TASK TO CARRY OUT:
Write out nothing but the lines from the one containing "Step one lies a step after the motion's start" through the last line below, both included, and without the pictures.

ENTRIES SHOWN:
▶
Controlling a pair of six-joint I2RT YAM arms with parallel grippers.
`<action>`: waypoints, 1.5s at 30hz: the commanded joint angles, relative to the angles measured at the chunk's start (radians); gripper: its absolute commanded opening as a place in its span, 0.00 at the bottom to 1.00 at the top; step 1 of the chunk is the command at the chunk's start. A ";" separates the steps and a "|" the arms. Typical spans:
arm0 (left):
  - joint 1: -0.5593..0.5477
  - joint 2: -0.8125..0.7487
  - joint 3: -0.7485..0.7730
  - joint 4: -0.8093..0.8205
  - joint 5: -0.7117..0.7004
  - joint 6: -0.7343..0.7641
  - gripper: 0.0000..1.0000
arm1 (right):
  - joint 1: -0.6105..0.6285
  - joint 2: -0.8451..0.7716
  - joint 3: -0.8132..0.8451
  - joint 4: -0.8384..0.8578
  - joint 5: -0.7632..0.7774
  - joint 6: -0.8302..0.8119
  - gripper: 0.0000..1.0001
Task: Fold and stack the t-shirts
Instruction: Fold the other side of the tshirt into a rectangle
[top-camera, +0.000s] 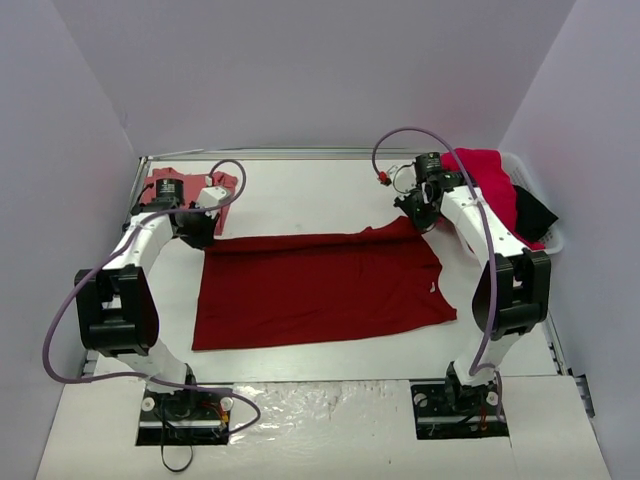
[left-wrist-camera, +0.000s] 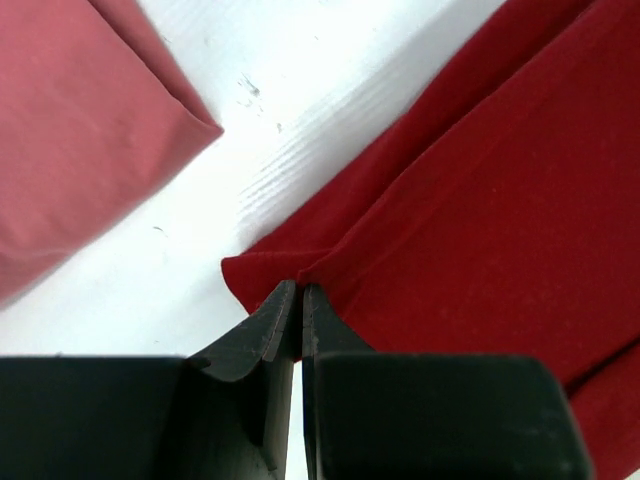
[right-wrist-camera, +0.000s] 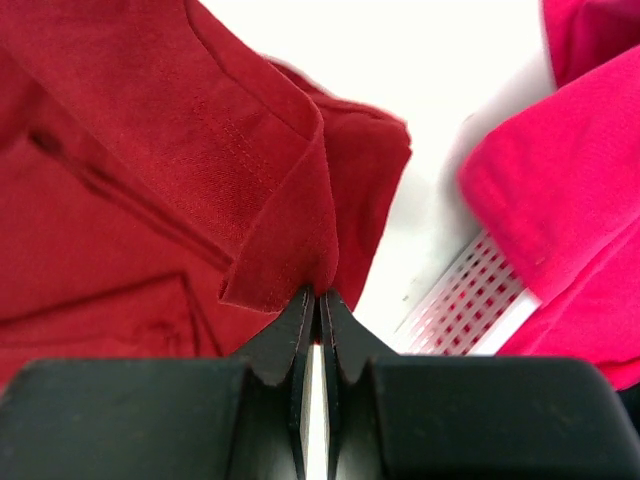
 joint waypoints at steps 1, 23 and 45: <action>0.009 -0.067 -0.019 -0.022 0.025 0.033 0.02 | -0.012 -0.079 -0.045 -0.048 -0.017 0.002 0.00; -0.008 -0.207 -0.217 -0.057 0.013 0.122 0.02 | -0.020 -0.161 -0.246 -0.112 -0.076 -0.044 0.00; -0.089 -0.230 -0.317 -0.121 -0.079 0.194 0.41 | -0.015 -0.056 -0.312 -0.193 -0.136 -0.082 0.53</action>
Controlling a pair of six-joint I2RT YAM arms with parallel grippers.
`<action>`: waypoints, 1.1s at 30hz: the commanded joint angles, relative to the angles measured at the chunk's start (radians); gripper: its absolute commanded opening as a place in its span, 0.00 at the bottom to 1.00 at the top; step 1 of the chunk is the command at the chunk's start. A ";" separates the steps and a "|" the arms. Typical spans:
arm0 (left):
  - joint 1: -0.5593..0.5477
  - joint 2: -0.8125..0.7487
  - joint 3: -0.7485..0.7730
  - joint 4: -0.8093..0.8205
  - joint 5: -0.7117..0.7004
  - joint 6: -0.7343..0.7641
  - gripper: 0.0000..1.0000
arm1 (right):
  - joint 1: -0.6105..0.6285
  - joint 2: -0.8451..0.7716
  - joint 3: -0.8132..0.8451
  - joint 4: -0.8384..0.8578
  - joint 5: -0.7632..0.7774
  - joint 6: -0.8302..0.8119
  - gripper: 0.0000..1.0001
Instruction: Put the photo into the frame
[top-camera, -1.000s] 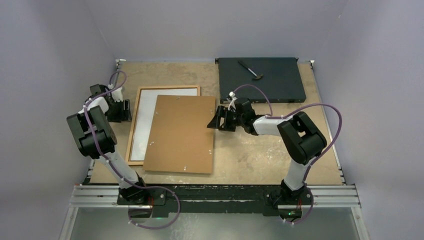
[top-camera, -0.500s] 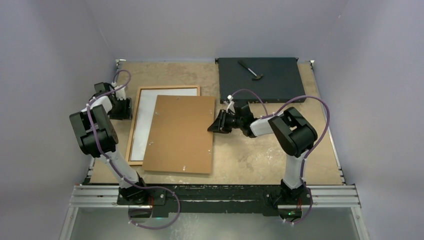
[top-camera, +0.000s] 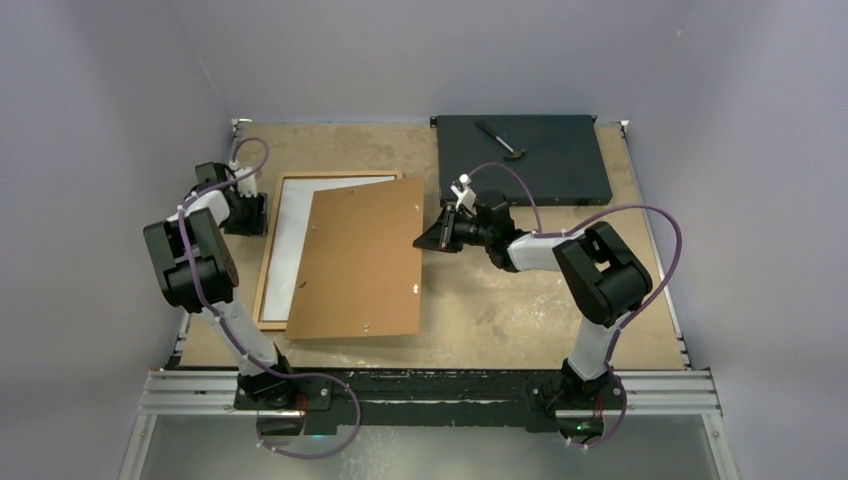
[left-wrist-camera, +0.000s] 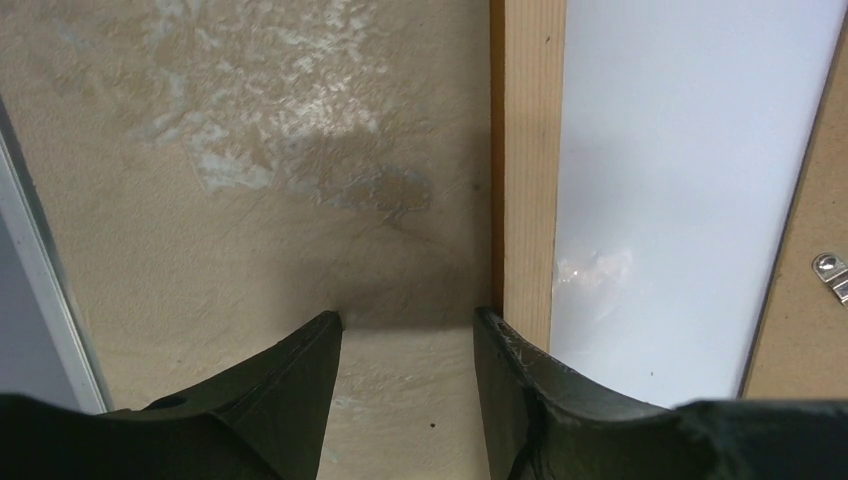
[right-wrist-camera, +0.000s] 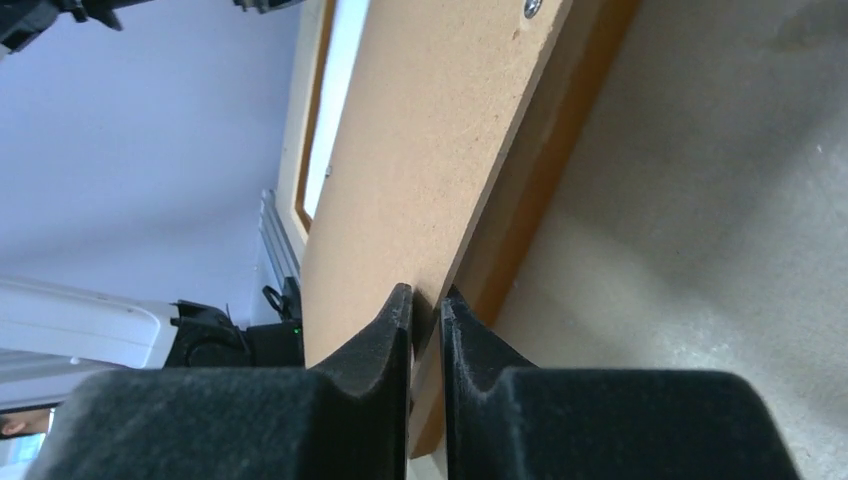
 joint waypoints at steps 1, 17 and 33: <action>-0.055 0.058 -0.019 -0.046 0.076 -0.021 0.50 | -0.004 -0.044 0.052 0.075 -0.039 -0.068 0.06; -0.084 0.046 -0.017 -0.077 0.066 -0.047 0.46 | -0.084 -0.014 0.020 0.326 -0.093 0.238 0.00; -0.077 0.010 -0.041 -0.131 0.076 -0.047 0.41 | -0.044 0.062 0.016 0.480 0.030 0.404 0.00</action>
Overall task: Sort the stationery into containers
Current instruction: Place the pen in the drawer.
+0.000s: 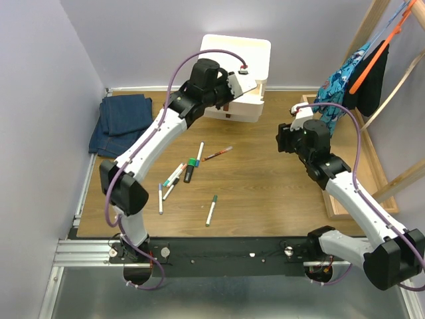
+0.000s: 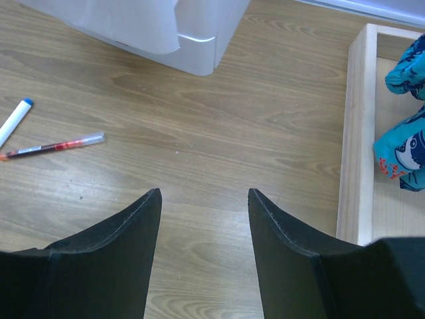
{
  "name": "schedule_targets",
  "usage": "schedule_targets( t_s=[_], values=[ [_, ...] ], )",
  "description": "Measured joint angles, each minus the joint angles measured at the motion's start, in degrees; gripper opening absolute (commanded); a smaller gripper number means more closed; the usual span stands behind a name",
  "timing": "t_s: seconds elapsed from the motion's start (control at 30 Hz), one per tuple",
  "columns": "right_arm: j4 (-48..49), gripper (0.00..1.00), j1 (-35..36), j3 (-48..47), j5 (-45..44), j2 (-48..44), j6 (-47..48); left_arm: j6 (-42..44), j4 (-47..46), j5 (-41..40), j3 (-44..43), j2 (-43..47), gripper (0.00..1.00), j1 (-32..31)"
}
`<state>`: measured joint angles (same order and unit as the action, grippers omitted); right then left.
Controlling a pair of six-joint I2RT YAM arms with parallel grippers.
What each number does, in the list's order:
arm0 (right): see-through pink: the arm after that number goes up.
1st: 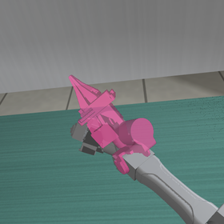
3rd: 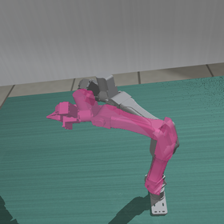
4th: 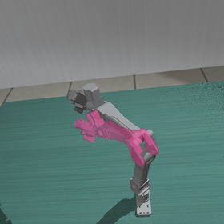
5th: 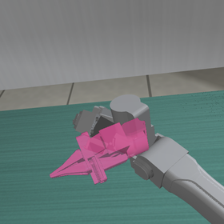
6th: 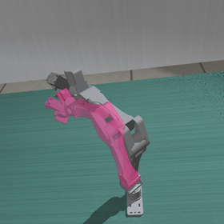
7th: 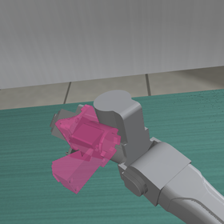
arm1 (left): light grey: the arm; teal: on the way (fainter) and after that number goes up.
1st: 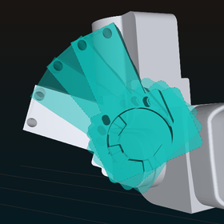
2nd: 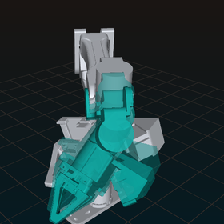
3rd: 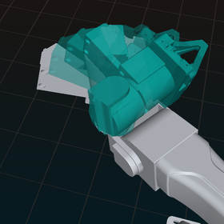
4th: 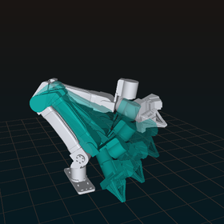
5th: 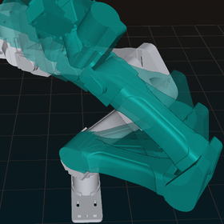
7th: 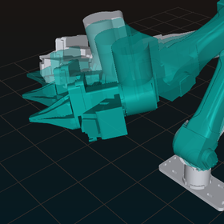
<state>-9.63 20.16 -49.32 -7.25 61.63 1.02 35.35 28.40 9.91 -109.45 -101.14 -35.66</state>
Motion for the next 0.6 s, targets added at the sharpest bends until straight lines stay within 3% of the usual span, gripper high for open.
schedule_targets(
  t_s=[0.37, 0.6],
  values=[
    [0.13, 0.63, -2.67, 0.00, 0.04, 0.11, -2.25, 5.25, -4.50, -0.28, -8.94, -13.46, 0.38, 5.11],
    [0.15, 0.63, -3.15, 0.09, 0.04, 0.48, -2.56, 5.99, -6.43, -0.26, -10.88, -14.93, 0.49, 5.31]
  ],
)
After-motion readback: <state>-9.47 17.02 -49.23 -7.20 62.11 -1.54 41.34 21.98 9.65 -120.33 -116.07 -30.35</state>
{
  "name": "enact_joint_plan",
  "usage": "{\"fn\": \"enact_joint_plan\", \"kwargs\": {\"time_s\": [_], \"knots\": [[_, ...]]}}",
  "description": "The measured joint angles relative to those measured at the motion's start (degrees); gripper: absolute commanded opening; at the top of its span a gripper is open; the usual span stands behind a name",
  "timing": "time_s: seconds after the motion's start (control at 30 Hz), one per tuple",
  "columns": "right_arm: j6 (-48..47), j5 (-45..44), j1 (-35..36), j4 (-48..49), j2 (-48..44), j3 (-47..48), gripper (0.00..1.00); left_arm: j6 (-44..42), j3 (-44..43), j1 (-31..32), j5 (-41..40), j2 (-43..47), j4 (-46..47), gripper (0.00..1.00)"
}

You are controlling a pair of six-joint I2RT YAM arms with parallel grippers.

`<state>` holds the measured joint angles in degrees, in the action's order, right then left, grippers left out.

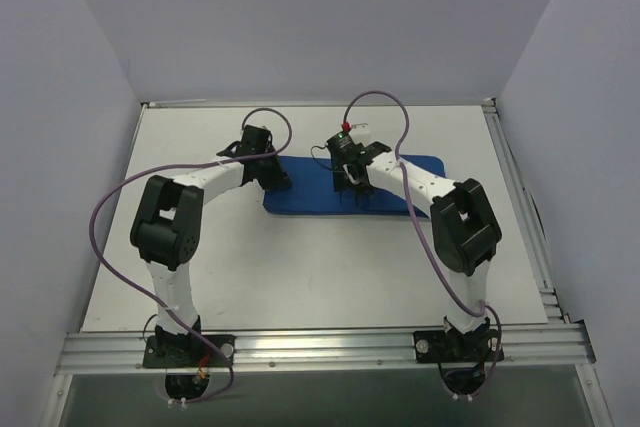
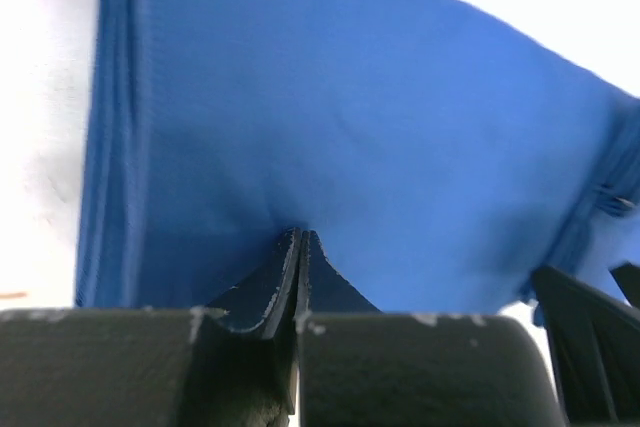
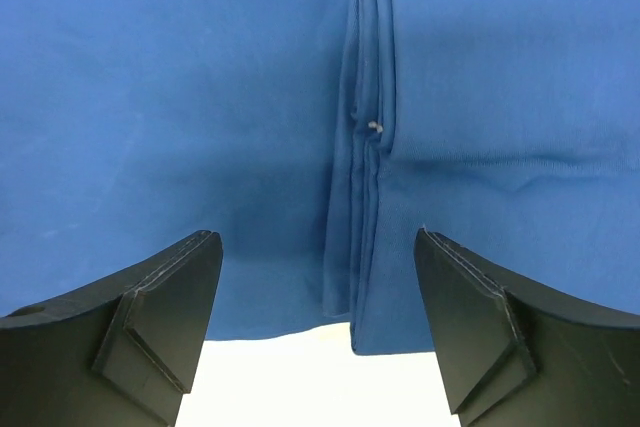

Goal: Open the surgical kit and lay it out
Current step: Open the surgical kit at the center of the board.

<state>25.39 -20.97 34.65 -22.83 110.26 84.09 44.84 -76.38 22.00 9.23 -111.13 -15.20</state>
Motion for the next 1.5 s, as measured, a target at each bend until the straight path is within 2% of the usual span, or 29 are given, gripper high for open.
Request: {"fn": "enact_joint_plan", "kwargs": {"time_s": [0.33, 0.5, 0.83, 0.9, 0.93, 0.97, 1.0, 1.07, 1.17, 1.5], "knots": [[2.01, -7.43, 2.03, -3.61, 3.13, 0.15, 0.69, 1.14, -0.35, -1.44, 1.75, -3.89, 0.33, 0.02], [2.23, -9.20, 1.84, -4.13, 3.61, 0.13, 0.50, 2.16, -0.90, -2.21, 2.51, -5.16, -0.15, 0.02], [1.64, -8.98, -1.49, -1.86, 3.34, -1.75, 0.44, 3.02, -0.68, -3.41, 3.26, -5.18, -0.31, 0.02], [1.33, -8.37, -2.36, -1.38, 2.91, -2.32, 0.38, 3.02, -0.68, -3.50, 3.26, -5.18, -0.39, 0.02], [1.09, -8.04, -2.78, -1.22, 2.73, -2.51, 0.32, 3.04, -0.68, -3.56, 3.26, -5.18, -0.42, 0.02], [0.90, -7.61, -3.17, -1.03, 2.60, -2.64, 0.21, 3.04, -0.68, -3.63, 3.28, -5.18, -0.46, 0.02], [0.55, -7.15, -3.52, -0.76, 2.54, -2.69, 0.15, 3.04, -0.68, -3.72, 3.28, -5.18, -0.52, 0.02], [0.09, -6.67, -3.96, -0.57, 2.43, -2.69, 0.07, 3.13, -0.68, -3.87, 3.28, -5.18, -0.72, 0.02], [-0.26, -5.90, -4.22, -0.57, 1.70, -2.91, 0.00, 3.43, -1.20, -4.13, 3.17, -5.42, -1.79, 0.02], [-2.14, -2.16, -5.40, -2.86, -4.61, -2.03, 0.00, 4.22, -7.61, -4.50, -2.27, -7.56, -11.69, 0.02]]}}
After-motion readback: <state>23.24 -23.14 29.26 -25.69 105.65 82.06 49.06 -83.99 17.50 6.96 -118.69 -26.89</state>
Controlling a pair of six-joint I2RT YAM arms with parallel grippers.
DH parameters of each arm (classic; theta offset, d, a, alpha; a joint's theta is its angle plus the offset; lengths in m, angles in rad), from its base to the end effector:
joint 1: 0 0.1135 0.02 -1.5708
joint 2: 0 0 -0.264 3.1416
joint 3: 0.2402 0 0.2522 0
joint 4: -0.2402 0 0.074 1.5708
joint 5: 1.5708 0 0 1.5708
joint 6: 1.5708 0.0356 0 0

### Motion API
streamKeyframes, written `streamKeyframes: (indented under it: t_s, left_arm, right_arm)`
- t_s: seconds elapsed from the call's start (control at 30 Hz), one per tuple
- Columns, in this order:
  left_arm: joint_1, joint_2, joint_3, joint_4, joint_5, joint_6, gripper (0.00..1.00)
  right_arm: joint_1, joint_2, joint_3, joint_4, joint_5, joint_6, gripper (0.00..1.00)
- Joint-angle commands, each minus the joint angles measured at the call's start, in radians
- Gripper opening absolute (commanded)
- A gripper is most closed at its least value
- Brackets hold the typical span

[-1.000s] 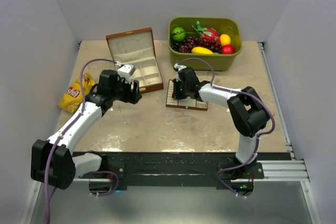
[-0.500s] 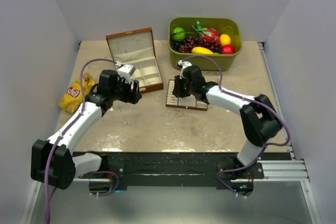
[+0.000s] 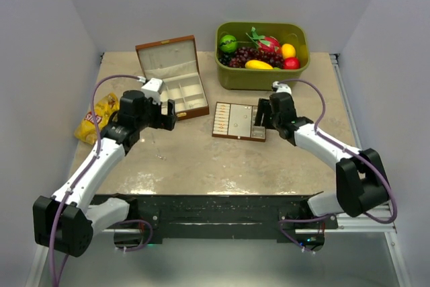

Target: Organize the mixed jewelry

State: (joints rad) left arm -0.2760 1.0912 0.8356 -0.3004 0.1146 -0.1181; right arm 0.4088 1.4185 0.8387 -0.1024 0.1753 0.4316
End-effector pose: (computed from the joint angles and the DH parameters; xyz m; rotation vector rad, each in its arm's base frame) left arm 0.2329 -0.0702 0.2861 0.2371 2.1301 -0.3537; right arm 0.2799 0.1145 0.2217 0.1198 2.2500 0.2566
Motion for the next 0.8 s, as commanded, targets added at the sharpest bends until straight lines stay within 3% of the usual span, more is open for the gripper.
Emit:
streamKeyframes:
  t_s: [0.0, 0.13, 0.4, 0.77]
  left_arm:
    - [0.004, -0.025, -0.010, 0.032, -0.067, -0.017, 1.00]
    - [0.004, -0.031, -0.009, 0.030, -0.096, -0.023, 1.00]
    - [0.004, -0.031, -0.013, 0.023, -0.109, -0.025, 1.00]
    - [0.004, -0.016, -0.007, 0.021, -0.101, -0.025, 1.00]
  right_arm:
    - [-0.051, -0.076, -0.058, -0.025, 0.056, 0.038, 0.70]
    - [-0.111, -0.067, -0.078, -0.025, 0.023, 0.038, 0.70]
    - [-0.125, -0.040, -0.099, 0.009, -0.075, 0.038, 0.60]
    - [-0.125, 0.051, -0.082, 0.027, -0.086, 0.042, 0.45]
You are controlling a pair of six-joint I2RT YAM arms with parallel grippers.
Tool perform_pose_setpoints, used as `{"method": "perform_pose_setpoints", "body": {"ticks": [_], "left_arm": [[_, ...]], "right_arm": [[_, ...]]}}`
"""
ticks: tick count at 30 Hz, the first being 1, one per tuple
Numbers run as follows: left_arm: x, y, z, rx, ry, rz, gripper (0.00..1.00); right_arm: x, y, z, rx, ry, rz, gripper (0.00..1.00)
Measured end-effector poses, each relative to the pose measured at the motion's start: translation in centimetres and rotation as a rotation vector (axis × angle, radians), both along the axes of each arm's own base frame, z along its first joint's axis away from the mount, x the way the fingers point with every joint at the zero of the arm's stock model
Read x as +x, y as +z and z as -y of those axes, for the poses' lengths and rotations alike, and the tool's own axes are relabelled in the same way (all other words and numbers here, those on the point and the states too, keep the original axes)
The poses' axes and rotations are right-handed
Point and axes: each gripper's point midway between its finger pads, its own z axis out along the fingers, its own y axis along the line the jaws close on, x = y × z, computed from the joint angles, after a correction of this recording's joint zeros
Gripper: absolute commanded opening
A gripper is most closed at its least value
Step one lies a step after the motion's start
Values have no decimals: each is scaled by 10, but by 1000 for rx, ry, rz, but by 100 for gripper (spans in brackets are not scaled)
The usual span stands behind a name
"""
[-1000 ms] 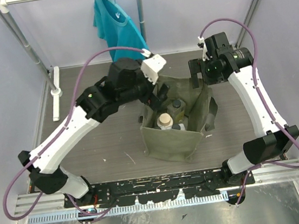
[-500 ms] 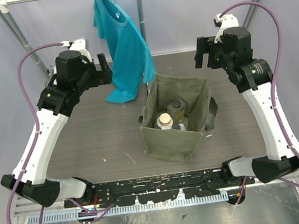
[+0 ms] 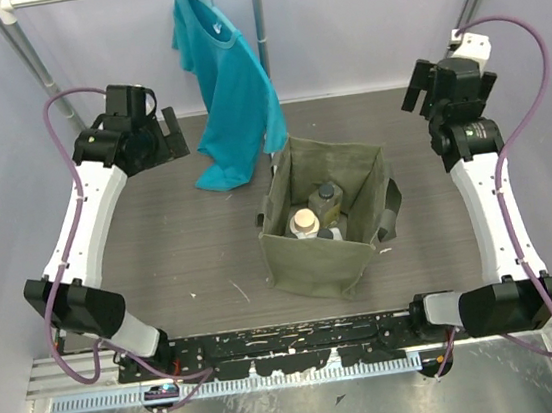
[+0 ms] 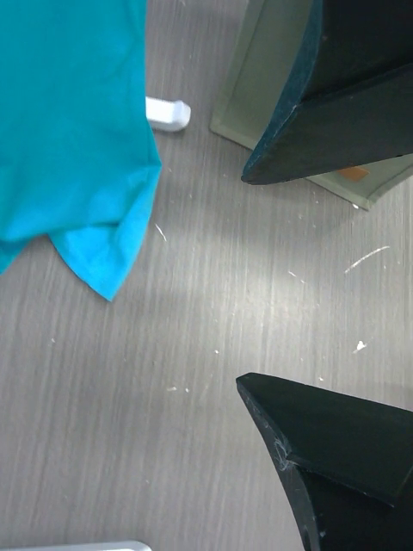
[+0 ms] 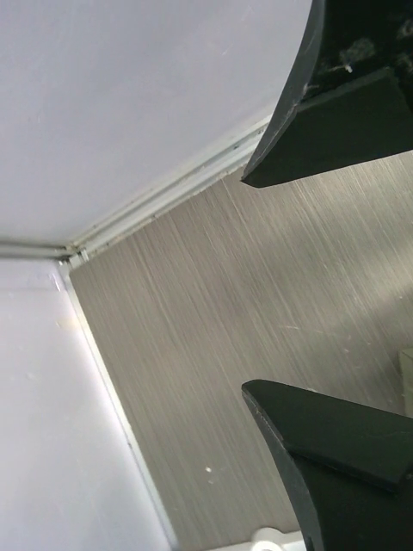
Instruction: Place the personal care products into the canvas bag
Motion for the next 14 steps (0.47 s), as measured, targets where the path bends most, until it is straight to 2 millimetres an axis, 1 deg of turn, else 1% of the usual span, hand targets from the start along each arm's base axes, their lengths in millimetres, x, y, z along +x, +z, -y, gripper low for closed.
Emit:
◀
RESULT BELOW:
Step one lies a step after the motion's start
Values have no decimals: each is scaled by 10, but by 1000 for rx, ry, rz, but by 100 for gripper (spans in brackets are not scaled)
The usual span stands behind a name
"""
[-1000 ms] 
[-500 ms] 
[+0 ms] 
[+0 ms] 
[+0 ms] 
Instruction: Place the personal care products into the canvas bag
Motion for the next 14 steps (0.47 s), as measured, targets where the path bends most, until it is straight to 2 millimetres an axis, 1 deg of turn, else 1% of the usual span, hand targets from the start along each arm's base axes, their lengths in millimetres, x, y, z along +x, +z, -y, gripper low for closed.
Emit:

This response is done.